The economy has emerged as the top concern of voters in the presidential race, supplanting terrorism and the Iraq war as gasoline prices and unemployment have gone up and housing values and stock prices have gone down.
Their differences on the economy are every bit as stark as the difference on the Iraq war, where Mr. Obama favors beginning to withdraw United States troops while Mr. McCain wants to keep them there until they achieve “victory.”
Mr. McCain wants to extend the Bush tax cuts on the wealthy, cut corporate taxes and keep capital-gains taxes low. The tax cuts he promotes as benefiting the middle class include doubling the size of the exemption people can claim for each child. And his call for repealing the alternative minimum tax, while it would still help some middle-class taxpayers, would still largely benefit the wealthy: some 80 percent of the benefit would go to the top 10 percent of earners, according to the Tax Policy Center, a nonpartisan research group in Washington.
Mr.

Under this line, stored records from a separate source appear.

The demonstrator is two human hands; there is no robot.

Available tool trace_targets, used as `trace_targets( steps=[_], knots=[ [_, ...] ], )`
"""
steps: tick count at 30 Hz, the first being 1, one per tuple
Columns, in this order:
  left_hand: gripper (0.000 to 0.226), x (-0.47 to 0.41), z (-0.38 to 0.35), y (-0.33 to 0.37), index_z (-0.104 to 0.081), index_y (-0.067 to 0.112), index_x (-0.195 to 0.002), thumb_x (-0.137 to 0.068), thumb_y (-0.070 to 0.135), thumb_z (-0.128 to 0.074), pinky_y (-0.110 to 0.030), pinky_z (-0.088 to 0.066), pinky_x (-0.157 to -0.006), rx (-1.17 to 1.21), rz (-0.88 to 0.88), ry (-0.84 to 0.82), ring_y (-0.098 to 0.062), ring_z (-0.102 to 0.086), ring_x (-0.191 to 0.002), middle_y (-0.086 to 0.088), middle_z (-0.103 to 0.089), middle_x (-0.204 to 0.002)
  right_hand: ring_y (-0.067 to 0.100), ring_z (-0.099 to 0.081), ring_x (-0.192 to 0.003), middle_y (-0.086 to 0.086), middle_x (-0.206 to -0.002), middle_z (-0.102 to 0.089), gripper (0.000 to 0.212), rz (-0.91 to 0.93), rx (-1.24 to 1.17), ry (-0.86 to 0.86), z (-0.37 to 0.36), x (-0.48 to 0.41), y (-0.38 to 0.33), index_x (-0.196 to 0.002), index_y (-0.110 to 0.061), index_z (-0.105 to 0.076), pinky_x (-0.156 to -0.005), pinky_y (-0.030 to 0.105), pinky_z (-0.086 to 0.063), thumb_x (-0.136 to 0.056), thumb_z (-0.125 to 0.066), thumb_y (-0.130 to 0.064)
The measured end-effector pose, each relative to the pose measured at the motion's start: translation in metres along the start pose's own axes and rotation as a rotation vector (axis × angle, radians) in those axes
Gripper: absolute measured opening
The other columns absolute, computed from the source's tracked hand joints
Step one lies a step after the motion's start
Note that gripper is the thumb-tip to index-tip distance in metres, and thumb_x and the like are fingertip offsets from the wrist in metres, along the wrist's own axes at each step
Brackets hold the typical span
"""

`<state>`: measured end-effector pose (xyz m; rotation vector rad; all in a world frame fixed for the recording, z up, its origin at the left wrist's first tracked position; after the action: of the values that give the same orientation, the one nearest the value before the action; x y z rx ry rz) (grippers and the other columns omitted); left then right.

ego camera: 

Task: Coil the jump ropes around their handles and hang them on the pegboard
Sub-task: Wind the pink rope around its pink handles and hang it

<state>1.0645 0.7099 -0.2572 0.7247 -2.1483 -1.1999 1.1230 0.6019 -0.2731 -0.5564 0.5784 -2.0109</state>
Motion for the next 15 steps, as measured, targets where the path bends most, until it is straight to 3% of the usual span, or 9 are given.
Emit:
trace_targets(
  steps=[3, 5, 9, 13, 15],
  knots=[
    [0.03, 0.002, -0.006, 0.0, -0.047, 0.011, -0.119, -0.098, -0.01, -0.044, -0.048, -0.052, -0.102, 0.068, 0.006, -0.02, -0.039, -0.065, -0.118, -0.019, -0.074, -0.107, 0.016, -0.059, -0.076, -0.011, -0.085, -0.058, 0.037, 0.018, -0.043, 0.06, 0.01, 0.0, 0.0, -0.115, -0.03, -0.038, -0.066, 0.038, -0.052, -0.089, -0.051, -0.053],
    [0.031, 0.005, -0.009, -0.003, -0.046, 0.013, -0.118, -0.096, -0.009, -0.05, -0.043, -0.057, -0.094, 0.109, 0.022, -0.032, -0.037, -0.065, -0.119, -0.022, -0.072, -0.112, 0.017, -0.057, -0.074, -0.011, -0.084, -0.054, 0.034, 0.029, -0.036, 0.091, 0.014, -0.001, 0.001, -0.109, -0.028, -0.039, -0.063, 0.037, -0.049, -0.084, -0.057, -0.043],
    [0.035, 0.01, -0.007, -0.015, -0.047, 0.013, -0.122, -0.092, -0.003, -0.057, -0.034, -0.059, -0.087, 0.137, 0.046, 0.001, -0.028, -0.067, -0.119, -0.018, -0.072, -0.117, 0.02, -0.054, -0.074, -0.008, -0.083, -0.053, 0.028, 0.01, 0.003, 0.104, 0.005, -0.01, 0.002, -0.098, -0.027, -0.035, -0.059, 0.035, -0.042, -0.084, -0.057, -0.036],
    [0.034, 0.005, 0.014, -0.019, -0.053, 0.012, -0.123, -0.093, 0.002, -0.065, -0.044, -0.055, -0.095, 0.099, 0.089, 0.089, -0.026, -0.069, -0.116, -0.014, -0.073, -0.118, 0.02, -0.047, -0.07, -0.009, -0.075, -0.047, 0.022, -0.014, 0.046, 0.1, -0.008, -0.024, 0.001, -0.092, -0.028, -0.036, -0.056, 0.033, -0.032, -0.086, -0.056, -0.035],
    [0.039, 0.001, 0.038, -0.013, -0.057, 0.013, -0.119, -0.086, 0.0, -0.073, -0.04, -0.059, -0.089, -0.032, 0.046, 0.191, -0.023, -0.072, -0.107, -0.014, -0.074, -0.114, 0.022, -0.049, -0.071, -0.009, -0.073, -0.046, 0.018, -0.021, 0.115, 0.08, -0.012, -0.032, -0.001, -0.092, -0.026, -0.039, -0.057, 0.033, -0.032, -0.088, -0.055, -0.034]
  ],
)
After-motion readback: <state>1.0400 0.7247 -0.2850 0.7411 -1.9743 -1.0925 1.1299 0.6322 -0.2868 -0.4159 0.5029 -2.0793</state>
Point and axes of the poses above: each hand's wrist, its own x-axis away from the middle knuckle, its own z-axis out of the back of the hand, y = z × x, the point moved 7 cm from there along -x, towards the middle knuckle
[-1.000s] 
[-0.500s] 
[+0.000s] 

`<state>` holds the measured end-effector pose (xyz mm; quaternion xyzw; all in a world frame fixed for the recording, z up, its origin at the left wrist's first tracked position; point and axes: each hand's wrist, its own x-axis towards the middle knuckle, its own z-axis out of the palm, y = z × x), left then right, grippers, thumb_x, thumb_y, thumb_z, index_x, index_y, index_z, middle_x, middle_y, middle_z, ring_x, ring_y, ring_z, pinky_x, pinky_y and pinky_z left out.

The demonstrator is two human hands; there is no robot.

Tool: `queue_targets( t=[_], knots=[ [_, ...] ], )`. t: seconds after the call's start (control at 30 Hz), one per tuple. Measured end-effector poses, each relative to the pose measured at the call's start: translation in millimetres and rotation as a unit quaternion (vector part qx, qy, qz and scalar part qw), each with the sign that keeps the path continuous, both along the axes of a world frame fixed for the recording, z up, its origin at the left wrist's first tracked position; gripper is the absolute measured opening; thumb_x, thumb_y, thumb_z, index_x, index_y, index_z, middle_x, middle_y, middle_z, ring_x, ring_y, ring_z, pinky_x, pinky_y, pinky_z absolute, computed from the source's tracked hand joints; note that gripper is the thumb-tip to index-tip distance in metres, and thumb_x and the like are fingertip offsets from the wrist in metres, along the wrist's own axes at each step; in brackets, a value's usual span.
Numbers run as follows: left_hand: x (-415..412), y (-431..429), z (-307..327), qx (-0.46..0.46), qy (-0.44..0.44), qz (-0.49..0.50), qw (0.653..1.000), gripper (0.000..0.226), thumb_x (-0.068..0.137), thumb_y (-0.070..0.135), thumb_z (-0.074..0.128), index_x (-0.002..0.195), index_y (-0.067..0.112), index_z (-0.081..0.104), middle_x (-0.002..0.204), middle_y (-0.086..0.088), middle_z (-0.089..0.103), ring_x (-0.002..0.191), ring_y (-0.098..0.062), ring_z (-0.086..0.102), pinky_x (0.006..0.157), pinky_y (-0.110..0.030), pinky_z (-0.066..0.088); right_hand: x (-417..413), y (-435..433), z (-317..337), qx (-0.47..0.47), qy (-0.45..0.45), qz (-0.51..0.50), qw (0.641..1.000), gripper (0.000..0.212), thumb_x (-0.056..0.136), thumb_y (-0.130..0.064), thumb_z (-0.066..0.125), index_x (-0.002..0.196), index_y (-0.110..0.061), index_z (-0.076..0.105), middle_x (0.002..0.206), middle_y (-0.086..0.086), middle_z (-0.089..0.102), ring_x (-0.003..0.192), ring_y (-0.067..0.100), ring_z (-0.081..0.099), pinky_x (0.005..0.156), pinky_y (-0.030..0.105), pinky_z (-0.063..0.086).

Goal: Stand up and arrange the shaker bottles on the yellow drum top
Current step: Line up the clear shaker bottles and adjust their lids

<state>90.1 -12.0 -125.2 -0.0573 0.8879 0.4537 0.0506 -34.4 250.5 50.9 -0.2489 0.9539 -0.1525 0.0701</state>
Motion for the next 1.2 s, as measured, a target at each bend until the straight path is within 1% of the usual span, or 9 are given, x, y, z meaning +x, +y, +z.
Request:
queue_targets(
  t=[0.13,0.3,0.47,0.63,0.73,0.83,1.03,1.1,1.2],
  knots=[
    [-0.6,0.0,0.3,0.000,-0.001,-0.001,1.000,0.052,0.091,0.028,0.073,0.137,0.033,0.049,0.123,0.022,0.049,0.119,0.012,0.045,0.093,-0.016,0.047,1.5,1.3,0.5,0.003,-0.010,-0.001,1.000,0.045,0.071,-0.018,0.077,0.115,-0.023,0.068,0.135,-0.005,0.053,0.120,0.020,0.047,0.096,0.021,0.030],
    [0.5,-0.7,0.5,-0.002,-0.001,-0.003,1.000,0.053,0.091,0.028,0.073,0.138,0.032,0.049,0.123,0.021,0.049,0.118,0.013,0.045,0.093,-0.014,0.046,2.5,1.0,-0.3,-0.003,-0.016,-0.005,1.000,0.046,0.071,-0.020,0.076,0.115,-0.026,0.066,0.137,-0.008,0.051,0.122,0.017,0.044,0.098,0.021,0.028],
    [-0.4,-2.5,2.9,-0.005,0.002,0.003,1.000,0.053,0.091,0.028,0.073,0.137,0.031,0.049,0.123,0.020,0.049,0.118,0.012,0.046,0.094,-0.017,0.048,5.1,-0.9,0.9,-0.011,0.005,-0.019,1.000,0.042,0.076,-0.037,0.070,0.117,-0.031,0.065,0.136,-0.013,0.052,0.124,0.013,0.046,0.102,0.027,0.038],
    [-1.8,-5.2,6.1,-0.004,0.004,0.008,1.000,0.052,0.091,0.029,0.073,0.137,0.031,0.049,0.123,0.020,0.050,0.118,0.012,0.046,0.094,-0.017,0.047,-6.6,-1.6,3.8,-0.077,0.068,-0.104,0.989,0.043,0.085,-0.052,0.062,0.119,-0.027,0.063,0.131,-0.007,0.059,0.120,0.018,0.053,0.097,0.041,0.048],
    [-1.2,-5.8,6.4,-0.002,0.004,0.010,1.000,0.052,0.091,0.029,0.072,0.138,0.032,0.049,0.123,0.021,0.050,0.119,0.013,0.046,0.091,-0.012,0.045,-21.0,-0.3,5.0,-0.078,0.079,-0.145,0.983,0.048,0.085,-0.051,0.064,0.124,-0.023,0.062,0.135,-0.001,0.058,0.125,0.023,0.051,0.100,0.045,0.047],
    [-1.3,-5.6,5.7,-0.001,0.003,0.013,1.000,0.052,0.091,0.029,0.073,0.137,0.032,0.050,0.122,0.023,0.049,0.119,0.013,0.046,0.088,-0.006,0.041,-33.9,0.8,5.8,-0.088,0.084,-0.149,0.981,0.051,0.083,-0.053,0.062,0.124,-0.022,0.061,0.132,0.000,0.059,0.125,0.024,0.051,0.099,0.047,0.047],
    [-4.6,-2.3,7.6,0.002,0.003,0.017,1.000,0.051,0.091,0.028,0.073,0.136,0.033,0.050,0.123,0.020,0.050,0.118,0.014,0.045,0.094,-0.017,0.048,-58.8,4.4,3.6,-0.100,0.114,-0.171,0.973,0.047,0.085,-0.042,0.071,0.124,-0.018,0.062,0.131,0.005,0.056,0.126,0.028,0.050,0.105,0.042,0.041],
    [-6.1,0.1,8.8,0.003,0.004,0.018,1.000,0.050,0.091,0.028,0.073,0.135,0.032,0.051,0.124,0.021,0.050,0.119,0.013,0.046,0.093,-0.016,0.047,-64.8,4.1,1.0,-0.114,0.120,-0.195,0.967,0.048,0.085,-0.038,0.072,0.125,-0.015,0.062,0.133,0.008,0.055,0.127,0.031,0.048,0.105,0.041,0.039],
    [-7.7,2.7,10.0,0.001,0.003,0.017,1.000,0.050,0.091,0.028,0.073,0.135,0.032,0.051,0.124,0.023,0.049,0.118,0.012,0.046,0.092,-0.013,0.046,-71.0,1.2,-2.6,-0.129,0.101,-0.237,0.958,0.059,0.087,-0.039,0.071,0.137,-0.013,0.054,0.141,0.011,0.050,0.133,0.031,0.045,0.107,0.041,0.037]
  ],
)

Obama wants to let the Bush tax cuts on the wealthy lapse, and he wants to raise the tax on capital gains and dividends and to tax the windfall profits of oil companies. He also wants to keep the estate tax, which many Republicans deride as the “death tax,” on people with estates valued at more than $3.5 million; Mr. McCain would exempt people with estates valued at up to $10 million and would impose a much lower tax rate. Mr. Obama wants to use some of that money to pay for his middle-class tax cut and for the elimination of income taxes on retirees.
Alan Viard, a resident scholar at the American Enterprise Institute and a former economist for the Federal Reserve Bank who worked in the Council of Economic Advisers during President Bush’s first term, said, “If you compare McCain and Obama’s proposals, one interesting point that people often don’t realize is that both have pretty substantial tax cuts.”
“We know that McCain wants to make all of them permanent,” Mr. Viard said of the Bush tax cuts, “but Senator Obama wants to make a pretty good chunk of them permanent as well.”
As the economy became the first debate of the general election, the only thing the two sides seemed to agree on was that they disagreed. Mr. McCain said Tuesday that “we offer very different choices to the American people” while Mr. Obama said Monday that they had “a fundamentally different vision of where to take the country.”